This is a side effect of Swift's operator overload resolution and type inference. The operator + has many different definitions in Swift, and during type inference, the compiler has to figure out which one you are referring to. Below are some examples of some skeleton definitions (implementations aren't important). Please note that these aren't necessarily correct signatures, they're just for demonstration purposes.

func +(_ lhs: Int, _ rhs: Int) -> Int
func +(_ lhs: String, _ rhs: String) -> String
func +<T: Sequence>(_ lhs: T, _ hrs: T) -> T
func +(_ lhs: RunLoop.SchedulerTimeType.Stride, _ rhs: RunLoop.SchedulerTimeType.Stride) -> RunLoop.SchedulerTimeType.Stride

Disclaimer: I have not worked on the Swift compiler, so this is my best guess based off other compilers I've worked on, and a simple naïve inference algorithm that makes the explanation easier.

What I assume has happened (as an over-simplification) is that the compiler went through the definitions one by one, moving to the second operator when it found an operator definition that could satisfy the first operator.

The compiler found the (Int, Int) -> Int addition definition first because 1 and 2 are both possibly integer literals. Next it would've gone through all of its definitions and found that it didn't have a definition for addition of type (Int, String) -> _, so it discarded its assumption that the first operator was Int + Int and started again. Note that the second operator didn't necessarily have to be (Int, String) -> _ to be a match, it would also be valid to have <T: Sequence>(Int, T) etc (because String is a sequence).

At some point the compiler got to the last possible operator definition that could work for 1 + 2 which was (Stride, Stride) -> Stride. This was a possible match because Stride probably implements ExpressibleByIntegerLiteral or a similar protocol. The compiler then continued to the second operator and tried all possible definitions. It found that there was no addition definition that operates on a Stride and a String.
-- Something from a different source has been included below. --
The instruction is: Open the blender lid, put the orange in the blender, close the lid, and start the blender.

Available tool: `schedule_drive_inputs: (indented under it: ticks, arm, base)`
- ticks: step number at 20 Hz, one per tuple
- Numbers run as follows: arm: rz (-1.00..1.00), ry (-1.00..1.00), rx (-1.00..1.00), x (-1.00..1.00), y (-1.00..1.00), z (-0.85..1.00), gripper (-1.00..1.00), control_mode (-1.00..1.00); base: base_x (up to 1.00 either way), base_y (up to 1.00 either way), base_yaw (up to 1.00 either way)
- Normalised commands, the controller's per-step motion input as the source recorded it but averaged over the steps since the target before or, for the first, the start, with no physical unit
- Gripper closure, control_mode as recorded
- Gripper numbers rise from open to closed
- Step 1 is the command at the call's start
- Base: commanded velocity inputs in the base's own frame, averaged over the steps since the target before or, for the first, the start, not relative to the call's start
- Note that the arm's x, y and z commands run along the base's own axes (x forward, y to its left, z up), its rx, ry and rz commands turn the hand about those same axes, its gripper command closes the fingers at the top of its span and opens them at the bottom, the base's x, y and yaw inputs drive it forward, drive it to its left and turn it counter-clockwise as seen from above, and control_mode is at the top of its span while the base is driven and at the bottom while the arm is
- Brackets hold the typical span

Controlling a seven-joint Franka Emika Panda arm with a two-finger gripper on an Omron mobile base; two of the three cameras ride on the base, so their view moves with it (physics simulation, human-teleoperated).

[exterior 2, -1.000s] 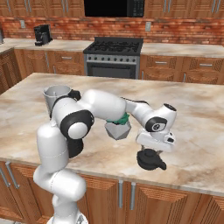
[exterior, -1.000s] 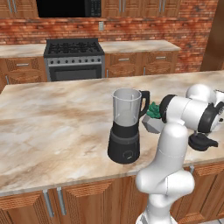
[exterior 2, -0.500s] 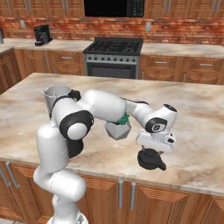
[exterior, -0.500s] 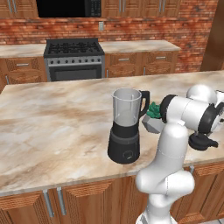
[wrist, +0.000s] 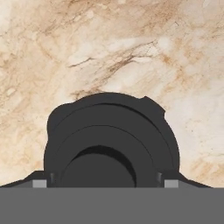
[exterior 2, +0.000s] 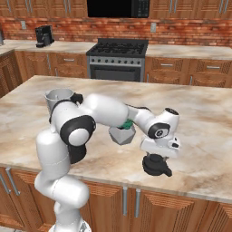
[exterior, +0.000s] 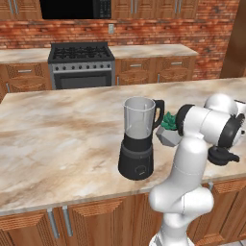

Importantly, the last partially matching operator it attempted (I assume) was <T: Sequence>(T, T) -> T (because the right hand side, a string, conforms to Sequence).

The compiler has to make a guess at which of the (possibly hundreds) of addition operator definitions that you wanted to refer to, and it probably just ended up choosing the last partially matching operator that it checked. It then told you that it 'expected' your code to work with that definition, which is somewhat misleading (because it really just expected your code to work with any of the definitions), but it's pretty difficult for the compiler to do much better, especially given that print takes an argument of type Any, so it has no clue as to what type you are expecting 1 + 2 + "3" to have.

Interestingly, I can't reproduce this behaviour at all. I get the following error which makes much more sense. The compiler has probably been updated to weight more direct matches higher when deciding which ones to print out (or it has gotten worse if your version is newer than mine lol).

Test.swift:7:21: error: binary operator '+' cannot be applied to operands of type 'Int' and 'String'
        print(1 + 2 + "a")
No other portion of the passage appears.